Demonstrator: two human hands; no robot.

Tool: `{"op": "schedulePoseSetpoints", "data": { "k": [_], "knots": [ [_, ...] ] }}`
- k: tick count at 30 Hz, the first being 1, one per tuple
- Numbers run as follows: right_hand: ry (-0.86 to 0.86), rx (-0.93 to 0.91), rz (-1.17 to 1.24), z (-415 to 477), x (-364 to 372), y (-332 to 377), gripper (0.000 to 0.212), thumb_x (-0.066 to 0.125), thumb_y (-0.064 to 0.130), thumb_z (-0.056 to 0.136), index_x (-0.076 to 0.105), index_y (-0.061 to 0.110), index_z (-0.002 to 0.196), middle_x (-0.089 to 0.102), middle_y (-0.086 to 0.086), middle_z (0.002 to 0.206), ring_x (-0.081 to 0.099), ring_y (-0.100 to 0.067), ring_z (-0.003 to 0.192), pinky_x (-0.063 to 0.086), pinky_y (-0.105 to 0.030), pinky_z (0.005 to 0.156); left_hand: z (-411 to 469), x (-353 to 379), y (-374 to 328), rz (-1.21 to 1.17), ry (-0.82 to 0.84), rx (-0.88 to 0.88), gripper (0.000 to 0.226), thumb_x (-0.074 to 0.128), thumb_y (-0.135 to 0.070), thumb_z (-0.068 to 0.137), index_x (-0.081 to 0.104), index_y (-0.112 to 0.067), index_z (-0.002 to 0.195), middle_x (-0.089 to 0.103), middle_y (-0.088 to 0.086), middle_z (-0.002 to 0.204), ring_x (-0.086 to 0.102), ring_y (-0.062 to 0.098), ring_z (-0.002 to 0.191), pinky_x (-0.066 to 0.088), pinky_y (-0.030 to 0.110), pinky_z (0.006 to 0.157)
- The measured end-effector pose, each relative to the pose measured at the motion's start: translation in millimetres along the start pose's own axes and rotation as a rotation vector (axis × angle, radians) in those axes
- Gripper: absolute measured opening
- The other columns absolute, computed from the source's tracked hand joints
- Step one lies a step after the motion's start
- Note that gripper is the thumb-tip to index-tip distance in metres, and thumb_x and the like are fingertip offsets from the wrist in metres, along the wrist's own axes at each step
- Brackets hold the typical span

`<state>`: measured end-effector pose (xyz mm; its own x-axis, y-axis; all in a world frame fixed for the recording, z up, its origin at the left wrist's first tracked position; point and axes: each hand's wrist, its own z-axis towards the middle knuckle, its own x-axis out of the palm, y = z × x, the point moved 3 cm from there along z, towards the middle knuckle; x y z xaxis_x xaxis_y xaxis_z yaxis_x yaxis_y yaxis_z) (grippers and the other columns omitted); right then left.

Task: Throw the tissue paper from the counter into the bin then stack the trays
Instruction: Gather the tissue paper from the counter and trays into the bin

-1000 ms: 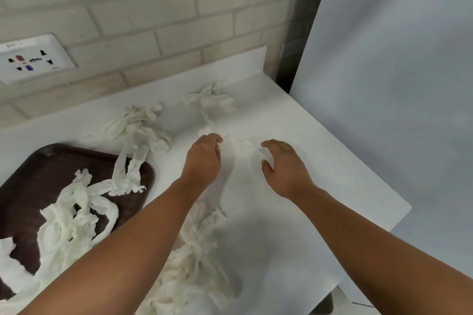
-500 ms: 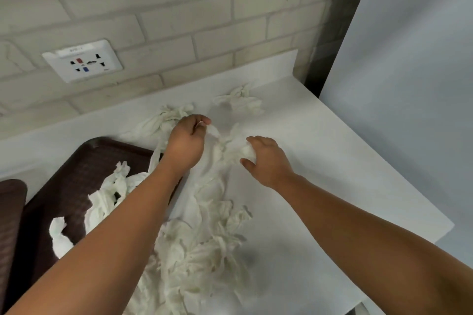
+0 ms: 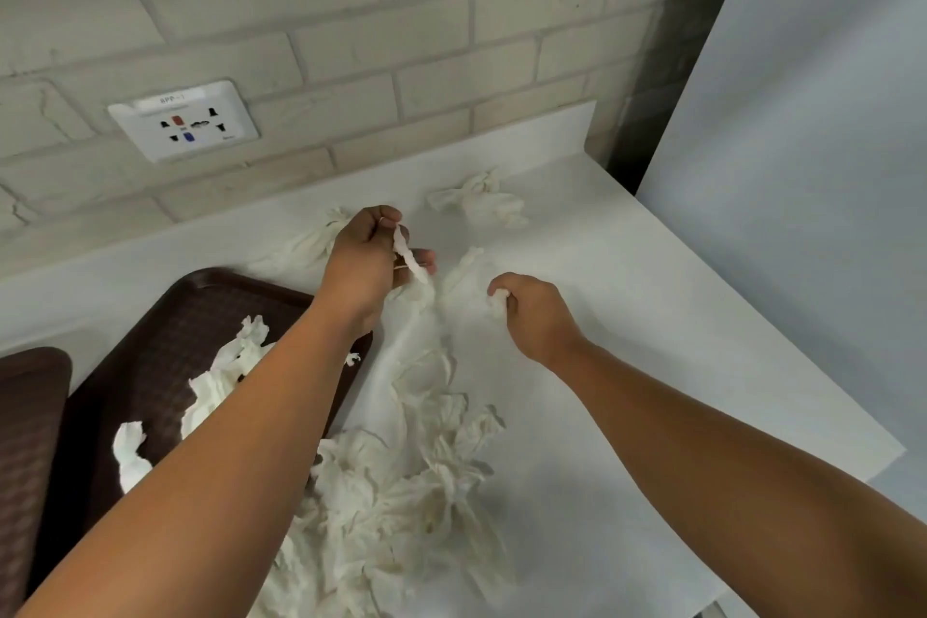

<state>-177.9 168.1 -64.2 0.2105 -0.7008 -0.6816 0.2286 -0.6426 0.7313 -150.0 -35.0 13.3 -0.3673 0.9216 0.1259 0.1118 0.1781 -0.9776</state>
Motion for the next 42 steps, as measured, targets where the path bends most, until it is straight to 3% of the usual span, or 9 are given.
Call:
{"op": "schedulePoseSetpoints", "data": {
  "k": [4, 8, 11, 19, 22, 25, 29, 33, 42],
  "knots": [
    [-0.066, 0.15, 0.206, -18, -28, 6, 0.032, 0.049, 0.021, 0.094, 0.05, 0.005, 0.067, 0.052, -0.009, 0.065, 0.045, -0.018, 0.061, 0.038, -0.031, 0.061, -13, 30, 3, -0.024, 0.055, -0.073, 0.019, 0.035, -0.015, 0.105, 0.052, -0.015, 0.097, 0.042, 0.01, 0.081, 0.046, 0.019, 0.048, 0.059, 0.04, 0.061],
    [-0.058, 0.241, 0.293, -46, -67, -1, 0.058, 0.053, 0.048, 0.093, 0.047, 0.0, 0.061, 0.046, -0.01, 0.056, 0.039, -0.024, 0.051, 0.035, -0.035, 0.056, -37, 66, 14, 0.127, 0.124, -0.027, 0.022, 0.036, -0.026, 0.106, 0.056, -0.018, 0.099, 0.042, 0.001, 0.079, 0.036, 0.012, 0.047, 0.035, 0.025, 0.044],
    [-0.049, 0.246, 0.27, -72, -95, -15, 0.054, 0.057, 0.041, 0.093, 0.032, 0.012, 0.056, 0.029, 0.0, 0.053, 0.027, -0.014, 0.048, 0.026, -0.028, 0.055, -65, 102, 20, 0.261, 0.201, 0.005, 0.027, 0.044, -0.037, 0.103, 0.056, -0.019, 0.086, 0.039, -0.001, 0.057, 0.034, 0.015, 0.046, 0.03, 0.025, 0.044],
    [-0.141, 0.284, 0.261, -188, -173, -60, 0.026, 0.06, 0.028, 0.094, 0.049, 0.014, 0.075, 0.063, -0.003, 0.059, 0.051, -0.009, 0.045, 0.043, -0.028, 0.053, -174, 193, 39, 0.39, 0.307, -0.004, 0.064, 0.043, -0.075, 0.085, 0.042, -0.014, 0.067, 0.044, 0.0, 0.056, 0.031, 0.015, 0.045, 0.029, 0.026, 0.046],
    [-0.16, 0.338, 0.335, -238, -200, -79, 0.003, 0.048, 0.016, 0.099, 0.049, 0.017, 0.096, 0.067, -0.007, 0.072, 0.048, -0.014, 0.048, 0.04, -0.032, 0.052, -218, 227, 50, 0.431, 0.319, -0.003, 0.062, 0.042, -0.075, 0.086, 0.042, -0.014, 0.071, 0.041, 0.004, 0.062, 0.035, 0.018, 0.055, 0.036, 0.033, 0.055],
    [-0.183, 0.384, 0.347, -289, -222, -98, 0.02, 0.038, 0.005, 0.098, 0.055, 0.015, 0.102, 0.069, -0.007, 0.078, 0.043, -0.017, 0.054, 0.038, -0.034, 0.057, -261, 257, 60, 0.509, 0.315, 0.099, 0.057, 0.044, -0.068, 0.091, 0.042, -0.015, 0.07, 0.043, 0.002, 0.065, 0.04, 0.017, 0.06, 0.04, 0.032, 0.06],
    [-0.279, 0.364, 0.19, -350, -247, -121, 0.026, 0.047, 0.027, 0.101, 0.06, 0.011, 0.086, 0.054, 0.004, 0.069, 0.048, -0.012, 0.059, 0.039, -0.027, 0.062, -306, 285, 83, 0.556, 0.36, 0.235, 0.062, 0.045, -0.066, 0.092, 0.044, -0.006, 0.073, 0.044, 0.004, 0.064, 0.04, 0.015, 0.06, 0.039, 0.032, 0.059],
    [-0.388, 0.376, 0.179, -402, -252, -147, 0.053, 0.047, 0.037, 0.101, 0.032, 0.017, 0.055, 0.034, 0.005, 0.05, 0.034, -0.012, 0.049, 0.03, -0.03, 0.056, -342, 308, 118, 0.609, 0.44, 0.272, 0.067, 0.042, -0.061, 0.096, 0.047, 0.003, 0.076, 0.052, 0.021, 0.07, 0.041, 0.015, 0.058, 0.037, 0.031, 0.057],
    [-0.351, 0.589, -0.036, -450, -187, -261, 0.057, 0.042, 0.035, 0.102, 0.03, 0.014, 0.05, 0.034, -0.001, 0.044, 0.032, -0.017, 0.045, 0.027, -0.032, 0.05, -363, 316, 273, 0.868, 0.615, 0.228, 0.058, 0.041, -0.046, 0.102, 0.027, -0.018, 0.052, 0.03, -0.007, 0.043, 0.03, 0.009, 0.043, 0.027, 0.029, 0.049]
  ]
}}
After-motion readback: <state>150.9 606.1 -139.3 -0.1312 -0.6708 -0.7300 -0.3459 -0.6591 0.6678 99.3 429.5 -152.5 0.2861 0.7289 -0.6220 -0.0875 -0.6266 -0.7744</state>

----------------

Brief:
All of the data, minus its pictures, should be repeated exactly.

Exercise solution:
Demonstrator: two human hands; no robot.

Tool: `{"op": "schedulePoseSetpoints", "data": { "k": [_], "knots": [ [_, ...] ] }}`
- k: tick count at 30 Hz, the first being 1, one per tuple
- Numbers run as follows: right_hand: ry (-0.86 to 0.86), rx (-0.93 to 0.91), rz (-1.17 to 1.24), z (-415 to 477), x (-364 to 372), y (-332 to 377), gripper (0.000 to 0.212), thumb_x (-0.066 to 0.125), thumb_y (-0.064 to 0.130), thumb_z (-0.056 to 0.136), index_x (-0.076 to 0.105), index_y (-0.061 to 0.110), index_z (-0.002 to 0.196), middle_x (-0.089 to 0.102), middle_y (-0.086 to 0.086), middle_z (0.002 to 0.206), ring_x (-0.081 to 0.099), ring_y (-0.100 to 0.067), ring_z (-0.003 to 0.192), pinky_x (-0.063 to 0.086), pinky_y (-0.105 to 0.030), pinky_z (0.005 to 0.156); left_hand: z (-411 to 469), x (-353 to 379), y (-374 to 328), rz (-1.21 to 1.17), ry (-0.82 to 0.84), rx (-0.88 to 0.88), gripper (0.000 to 0.226), thumb_x (-0.074 to 0.128), thumb_y (-0.135 to 0.070), thumb_z (-0.068 to 0.137), index_x (-0.081 to 0.104), index_y (-0.112 to 0.067), index_z (-0.002 to 0.195), middle_x (-0.089 to 0.103), middle_y (-0.088 to 0.086), middle_z (-0.002 to 0.204), ring_x (-0.086 to 0.102), ring_y (-0.062 to 0.098), ring_z (-0.002 to 0.191), pinky_x (-0.066 to 0.088), pinky_y (-0.030 to 0.110), pinky_z (0.006 to 0.157)
- The measured end-effector pose, each relative to the pose measured at the motion's start: translation in millimetres along the start pose's own axes and rotation as a rotation vector (axis × angle, radians) in those axes
- Gripper: absolute measured opening
- The other columns absolute, computed from the source's tracked hand joints
- Step one lies a step after the motion's start
- Note that gripper is the thumb-tip to index-tip distance in metres, and thumb_x and the like are fingertip offsets from the wrist in metres, along the wrist's own axes at each step
- Brackets hold the typical span

`<state>`: measured end-effector pose (xyz mm; its own x-axis, y-axis; all in a world frame fixed for the recording, z up, its origin at the left wrist's first tracked position; point and axes: each hand's wrist, its own z-axis towards the middle knuckle, its own x-axis out of the palm, y = z × x, the point moved 3 cm from there along z, towards the middle knuckle; x y z xaxis_x xaxis_y xaxis_z yaxis_x yaxis_y yaxis_z) (grippers and the other columns omitted); right then left.

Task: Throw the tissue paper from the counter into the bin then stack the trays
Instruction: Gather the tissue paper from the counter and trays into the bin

-1000 ms: 
-500 ms: 
+0 ms: 

<state>-177.9 168.1 -64.2 0.2105 -0.7008 -0.6816 0.2286 -0.6426 0.7313 -150.0 -35.0 13.3 -0.3673 0.9216 0.1259 0.1118 0.1781 -0.9776</state>
Motion for the next 42 steps, as measured, targets where the path bends most, until it is straight to 3% of the usual span, or 9 are given.
Call:
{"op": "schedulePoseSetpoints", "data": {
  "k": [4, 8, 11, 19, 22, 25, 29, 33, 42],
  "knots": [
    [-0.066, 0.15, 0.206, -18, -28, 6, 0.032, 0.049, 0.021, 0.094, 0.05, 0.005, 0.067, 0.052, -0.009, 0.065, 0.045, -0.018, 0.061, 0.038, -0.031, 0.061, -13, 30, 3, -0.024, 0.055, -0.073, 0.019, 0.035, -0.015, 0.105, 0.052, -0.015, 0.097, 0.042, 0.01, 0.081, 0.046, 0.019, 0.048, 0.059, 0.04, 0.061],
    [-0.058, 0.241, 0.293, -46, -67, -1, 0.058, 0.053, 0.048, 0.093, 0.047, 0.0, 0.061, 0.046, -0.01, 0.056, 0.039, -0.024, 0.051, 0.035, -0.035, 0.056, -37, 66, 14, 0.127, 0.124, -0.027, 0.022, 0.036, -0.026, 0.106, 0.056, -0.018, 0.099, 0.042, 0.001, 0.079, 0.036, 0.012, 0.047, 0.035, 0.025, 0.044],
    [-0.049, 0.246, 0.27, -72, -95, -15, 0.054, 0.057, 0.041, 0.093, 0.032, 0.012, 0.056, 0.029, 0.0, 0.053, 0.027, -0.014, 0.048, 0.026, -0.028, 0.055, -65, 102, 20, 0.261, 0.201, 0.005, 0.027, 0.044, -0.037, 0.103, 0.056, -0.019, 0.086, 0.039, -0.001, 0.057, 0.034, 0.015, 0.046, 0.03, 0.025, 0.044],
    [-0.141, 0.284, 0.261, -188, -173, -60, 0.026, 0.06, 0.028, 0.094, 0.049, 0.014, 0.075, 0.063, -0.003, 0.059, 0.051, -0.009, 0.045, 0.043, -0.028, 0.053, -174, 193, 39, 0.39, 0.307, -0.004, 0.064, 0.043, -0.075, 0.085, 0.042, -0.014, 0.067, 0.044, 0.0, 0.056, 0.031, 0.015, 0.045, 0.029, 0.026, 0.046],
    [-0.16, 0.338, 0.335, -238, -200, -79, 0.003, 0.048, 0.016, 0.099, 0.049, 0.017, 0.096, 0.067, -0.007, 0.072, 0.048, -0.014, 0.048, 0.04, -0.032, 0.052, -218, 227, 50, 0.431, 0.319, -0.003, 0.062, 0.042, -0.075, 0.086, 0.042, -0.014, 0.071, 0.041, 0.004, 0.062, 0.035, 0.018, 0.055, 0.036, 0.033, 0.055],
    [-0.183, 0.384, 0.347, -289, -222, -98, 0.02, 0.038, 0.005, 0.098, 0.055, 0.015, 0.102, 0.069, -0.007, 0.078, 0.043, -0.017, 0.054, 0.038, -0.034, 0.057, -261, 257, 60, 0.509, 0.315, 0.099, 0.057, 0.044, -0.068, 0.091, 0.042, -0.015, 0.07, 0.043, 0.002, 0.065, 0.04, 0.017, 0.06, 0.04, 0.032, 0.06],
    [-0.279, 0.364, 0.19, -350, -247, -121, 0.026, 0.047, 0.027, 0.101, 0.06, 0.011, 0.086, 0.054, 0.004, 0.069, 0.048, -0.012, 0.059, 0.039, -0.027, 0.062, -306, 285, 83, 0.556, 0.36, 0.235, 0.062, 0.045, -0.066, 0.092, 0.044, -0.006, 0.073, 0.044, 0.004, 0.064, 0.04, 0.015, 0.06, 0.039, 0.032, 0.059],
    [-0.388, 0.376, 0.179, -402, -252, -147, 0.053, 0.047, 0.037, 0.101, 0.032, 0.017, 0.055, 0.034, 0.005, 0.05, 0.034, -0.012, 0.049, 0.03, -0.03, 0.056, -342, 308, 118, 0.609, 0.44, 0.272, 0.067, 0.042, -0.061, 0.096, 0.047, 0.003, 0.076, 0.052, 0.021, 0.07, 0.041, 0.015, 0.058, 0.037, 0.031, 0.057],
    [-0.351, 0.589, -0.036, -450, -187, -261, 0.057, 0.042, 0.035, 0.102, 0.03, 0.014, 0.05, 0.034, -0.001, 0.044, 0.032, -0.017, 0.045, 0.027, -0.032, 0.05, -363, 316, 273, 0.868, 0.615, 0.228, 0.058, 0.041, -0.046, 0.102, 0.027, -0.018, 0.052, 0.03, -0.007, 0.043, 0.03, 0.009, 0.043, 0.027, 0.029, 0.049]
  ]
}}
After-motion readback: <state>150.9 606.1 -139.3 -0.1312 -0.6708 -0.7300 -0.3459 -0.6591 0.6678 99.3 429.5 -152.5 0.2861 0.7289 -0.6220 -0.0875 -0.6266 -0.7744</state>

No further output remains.